◆ EXERCISE INSTRUCTIONS: Line filter on the word "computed": copy each matching line from the entries.

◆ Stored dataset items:

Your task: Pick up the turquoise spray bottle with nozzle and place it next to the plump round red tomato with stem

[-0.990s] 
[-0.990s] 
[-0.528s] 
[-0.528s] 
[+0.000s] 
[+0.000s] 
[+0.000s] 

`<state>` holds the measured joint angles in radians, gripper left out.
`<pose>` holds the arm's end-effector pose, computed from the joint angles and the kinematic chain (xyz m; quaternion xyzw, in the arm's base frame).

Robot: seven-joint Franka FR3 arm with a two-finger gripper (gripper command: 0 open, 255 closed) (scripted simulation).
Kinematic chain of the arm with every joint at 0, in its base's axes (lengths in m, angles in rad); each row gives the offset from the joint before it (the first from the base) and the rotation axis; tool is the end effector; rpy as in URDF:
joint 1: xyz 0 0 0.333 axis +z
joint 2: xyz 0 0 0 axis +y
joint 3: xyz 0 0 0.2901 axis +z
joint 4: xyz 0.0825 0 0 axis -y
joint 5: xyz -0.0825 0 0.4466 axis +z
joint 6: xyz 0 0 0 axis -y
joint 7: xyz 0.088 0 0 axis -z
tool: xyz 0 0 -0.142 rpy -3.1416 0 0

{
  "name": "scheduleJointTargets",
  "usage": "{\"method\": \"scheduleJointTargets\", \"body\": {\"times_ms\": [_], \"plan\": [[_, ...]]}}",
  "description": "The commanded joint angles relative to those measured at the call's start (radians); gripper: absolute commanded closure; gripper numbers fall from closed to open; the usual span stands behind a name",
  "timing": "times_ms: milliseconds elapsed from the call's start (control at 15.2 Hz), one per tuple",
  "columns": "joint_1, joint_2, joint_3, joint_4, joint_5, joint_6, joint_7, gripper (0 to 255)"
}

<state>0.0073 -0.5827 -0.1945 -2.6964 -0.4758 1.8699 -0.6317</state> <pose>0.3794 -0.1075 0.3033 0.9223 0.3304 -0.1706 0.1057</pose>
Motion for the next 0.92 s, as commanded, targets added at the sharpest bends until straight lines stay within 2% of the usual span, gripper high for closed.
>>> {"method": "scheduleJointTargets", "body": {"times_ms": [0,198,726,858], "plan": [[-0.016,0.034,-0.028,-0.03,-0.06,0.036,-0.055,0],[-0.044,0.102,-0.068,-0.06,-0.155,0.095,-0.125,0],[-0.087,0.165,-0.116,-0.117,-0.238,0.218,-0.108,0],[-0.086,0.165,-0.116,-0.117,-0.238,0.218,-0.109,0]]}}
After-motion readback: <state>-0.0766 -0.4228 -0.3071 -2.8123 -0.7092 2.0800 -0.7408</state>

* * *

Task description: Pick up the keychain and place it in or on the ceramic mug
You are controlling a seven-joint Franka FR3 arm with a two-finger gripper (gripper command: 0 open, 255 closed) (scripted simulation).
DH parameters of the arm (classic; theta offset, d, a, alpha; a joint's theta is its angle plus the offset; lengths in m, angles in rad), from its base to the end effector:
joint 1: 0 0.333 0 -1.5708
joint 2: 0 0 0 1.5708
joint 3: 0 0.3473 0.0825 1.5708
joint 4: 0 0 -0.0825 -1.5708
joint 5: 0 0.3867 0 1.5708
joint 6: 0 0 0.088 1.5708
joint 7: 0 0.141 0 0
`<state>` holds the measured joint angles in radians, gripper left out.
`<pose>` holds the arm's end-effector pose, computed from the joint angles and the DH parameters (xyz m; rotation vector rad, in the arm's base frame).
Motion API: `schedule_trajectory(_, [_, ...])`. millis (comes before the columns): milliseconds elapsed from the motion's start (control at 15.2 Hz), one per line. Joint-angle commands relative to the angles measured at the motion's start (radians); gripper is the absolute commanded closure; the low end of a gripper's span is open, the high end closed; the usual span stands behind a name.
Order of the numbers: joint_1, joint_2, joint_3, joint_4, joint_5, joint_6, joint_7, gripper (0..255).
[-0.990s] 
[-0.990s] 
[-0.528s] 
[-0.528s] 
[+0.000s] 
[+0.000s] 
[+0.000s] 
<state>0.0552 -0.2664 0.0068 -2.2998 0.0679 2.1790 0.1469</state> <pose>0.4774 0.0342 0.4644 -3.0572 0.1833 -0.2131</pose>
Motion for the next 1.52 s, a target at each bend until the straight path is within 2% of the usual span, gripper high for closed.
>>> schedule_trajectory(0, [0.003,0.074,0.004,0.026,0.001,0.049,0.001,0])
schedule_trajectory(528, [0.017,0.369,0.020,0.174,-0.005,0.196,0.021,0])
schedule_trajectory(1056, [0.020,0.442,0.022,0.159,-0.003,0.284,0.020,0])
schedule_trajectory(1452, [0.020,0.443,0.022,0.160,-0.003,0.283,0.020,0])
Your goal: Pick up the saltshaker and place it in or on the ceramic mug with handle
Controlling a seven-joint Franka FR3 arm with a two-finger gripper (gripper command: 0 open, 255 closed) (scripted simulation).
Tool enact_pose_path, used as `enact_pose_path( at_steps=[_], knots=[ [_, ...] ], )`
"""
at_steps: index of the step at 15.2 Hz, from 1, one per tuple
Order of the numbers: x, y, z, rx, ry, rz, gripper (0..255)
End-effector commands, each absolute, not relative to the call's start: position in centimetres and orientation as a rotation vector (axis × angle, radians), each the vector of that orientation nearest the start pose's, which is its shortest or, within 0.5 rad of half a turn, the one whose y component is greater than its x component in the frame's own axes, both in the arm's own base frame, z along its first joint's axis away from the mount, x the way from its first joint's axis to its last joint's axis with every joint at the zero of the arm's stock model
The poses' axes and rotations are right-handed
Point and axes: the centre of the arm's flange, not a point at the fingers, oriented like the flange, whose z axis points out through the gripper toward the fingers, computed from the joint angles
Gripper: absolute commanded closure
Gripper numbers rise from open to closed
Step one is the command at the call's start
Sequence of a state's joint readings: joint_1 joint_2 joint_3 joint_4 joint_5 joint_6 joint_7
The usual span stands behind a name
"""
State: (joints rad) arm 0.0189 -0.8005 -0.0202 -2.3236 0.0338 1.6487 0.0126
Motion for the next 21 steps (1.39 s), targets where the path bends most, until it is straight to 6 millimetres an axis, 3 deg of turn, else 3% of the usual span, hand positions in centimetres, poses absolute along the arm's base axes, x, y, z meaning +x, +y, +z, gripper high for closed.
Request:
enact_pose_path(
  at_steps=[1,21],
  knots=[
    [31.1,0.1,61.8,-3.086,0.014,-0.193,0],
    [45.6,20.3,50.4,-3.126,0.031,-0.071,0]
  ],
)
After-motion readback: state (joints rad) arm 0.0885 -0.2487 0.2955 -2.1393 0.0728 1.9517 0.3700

◆ TASK ANSWER:
`<pose>` holds the arm's end-effector pose, computed from the joint angles and the kinematic chain (xyz m; quaternion xyzw, in the arm's base frame).
`<pose>` holds the arm's end-effector pose, computed from the joint angles and the DH parameters (xyz m; rotation vector rad, in the arm's base frame).
Point and axes: the centre of the arm's flange, not a point at the fingers, oriented like the flange, whose z axis points out through the gripper toward the fingers, computed from the joint angles

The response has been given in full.